- Château Saint Ayme
- St Emilion
- Merlot / Cabernet Franc
- 2026 - 2038
- Case size
- En Primeur
Neal Martin, May 2021,
The 2020 Saintayme is more backward on the nose than expected and demands coaxing from the glass. Eventually it offers tightly wound blackberry, wild hedgerow and black truffle scents, an inviting marine/seaweed scent emerging with time. The palate is medium-bodied with succulent ripe tannins that frame the sweet black cherry, bilberry and licorice notes. Quite linear toward the finish, it does not fan out like the 2018, although it feels long and persistent. Give this Saint-Émilion 3–4 years in bottle if you can. Drink 2025 - 2036
Antonio Galloni, June 2021,
The 2020 Saintayme is bright, punchy and wonderfully vibrant. Sweet perfumed floral notes, red berry fruit, cedar and cinnamon lend terrific aromatic brightness. In 2020, Saintayme is a bit nervy and less fleshy than it can be. This is the first vintage made without microbullage, a technique that was previously used in some of the tanks here. I expect that will serve it well in the years to come, as the 2020 has an extra level of purity that is striking. As always, Saintayme is a selection from a 15-hectare property in Saint-Émilion's Saint Etienne de Lys district, made with a Burgundian approach in which the wine is vinified by the owner and then raised by the Durantou family. Drink 2026 - 2040
Wine Advocate, May 2021,
The 2020 Saintayme is 100% Merlot, harvested between the 28th and the 30th of September. It has an alcohol of 14.5% and is aging in French oak barrels, 30% new. Deep purple-black colored, it needs a little coaxing to unlock scents of tar, forest floor and aniseed, over a core of baked black plums, blackberry pie and chocolate-covered cherries, plus a touch of dried mint. The full-bodied palate is densely packed with muscular black fruits and loads of earthy accents, framed by firm, rounded tannins and just enough freshness, finishing on a lingering minty note. 63,000 bottles are expected to be made. Drink 2024-2038
James Suckling, April 2021,
A gorgeous red with so much black fruit and salty, mineral character. It’s medium-to full-bodied with creamy, polished tannins and a long finish. The precision and fine texture is impressive. One of the best I have had for a while.
Decanter, May 2021,
Deep crimson colour, plenty of deep bilberry fruits, firm tannins and good tension; a lot to like about this wine. Closes in on the finish, pretty serious in feel overall, muscular, but has the deft kick upwards that you find in many limestone-led wines in the vintage. The first year with Constance and Noemie Durantou at the helm, having taken over from their late father Denis (Noemie in particular had also worked alongside him for several years as winemaker, along with cellar master Olivier Gautrat). Drink 2027-2042.

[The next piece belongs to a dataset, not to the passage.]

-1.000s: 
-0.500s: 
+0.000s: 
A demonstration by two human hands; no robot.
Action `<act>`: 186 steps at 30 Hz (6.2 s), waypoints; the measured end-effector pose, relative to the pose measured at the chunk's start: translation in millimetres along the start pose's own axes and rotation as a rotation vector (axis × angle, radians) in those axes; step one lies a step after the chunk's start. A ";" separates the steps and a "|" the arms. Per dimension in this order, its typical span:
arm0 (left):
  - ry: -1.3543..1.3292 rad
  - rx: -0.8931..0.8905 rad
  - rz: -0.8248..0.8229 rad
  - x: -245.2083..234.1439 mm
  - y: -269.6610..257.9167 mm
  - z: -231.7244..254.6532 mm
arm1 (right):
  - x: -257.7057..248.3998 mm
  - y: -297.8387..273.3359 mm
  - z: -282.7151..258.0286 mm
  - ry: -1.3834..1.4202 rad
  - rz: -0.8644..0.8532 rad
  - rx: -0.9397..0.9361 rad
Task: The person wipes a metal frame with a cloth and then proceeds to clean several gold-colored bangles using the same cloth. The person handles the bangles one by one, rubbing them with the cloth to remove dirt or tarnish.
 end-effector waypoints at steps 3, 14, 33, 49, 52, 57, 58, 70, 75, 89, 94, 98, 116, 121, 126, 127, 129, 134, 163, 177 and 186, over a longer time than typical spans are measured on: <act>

Jancis Robinson, May 2021,
Zesty and fresh on the nose with berry-fruit aromas. Round and sweet but juicy as well, the tannins light and grainy. Bit of alcohol on the finish but consistent in quality and style. Drink 2024-2030.
Wine Cellar Insider, May 2021,
Medium-bodied, focusing on its freshness, approachability and ripe, sweet fruits, the wine offers wet earth, flowers, red berries, oak and a soft, sweet, silky, fresh, palate presence. Made from 100% Merlot, there is a lot of charm and early drinking character here.
South of Pomerol lies the medieval, perched village of St Emilion. Surrounding St Emilion are vines that produce round, rich and often hedonistic wines. Despite a myriad of soil types, two main ones dominate - the gravelly, limestone slopes that delve down to the valley from the plateau and the valley itself which is comprised of limestone, gravel, clay and sand. Despite St Emilion's popularity today, it was not until the 1980s to early 1990s that attention was brought to this region. Robert Parker, the famous wine critic, began reviewing their Merlot-dominated wines and giving them hefty scores. The rest is history as they say. Similar to the Médoc, there is a classification system in place which dates from 1955 and outlines several levels of quality. These include its regional appellation of St Emilion, St Emilion Grand Cru, St Emilion Grand Cru Classé and St Emilion Premier Grand Cru Classé, which is further divided into "A" (Ausone and Cheval Blanc) and "B" (including Angélus, Canon, Figeac and a handful of others). To ensure better accuracy, the classification is redone every 10 years enabling certain châteaux to be upgraded or downgraded depending on on the quality of their more recent vintages.